Digital Twins for Radiation Oncology
DOI: https://doi.org/10.1145/3543873.3587688
WWW '23 Companion: Companion Proceedings of the ACM Web Conference 2023, Austin, USA, April 2023
Digital twin technology has revolutionized the state-of-the-art practice in many industries, and digital twins have a natural application to modeling cancer patients. By simulating patients at a more fundamental level than conventional machine learning models, digital twins can provide unique insights by predicting each patient's outcome trajectory. This has numerous associated benefits, including patient-specific clinical decision-making support and the potential for large-scale virtual clinical trials.

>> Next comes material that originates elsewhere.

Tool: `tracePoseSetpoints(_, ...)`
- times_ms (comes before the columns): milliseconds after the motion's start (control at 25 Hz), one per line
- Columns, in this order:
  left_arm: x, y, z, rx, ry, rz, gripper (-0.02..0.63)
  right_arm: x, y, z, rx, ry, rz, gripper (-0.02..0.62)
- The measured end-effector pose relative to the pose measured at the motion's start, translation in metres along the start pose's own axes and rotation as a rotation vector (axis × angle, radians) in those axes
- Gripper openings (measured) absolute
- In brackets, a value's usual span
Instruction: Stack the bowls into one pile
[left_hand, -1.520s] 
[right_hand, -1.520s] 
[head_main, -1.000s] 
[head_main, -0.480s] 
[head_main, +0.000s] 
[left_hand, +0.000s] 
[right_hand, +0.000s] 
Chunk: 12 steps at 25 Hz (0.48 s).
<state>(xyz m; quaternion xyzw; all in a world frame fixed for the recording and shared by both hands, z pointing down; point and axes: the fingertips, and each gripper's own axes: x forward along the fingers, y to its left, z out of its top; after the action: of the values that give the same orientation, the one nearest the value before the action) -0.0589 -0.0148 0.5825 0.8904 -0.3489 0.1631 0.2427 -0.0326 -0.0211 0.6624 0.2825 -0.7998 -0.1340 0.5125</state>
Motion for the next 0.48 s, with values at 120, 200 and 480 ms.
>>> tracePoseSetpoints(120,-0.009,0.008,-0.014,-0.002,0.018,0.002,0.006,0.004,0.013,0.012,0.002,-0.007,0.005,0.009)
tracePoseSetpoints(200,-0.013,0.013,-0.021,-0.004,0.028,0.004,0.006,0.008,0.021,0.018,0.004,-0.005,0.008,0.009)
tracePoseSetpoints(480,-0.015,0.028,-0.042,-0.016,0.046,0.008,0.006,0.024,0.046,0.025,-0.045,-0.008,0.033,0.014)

Historically, it has not been feasible to use digital twin technology to model cancer patients because of the large number of variables that impact each patient's outcome trajectory, including genotypic, phenotypic, social, and environmental factors. However, the path to digital twins in radiation oncology is becoming possible due to recent progress, such as multiscale modeling techniques that estimate patient-specific cellular, molecular, and histological distributions, and modern cryptographic techniques that enable secure and efficient centralization of patient data across multiple institutions. With these and other future scientific advances, digital twins for radiation oncology will likely become feasible. This work discusses the likely generalized architecture of patient-specific digital twins and digital twin networks, as well as the benefits, existing barriers, and potential gateways to the application of digital twin technology in radiation oncology.
ACM Reference Format:
P. James Jensen and Jun Deng. 2023. Digital Twins for Radiation Oncology. In Companion Proceedings of the ACM Web Conference 2023 (WWW '23 Companion), April 30-May 04, 2023, Austin, TX, USA. ACM, New York, NY, USA, 7 Pages. https://doi.org/10.1145/3543873.3587688
1 INTRODUCTION
Digital twin technology has recently innovated many industries, such as transportation engineering (aerospace [1], automobile [2], and rail [3]), architectural design [4], and workplace safety [5]. Digital twins are aptly-named - they are virtual representations of a complicated system's components and environment. In each industry, digital twins are used to robustly predict the state and performance of the modeled system. For example, digital twins can predict the fuel efficiency of a jet design, or the hazardousness of a particular assembly line configuration in a warehouse.
Digital twin technology has a natural application to biomedical science. Human beings are immensely complex, and this complexity reduces the accuracy of statistical models that focus solely on a subset of this complexity, such as macroscopic/systemic data or histological data. As a result, it is difficult to predict the progression of certain types of diseases despite medicine's numerous scientific advances, and the outcomes of existing treatment options can be uncertain. Digital twins have the potential to provide superior models to existing statistical or machine learning models by more closely modeling the actual complexity of humans.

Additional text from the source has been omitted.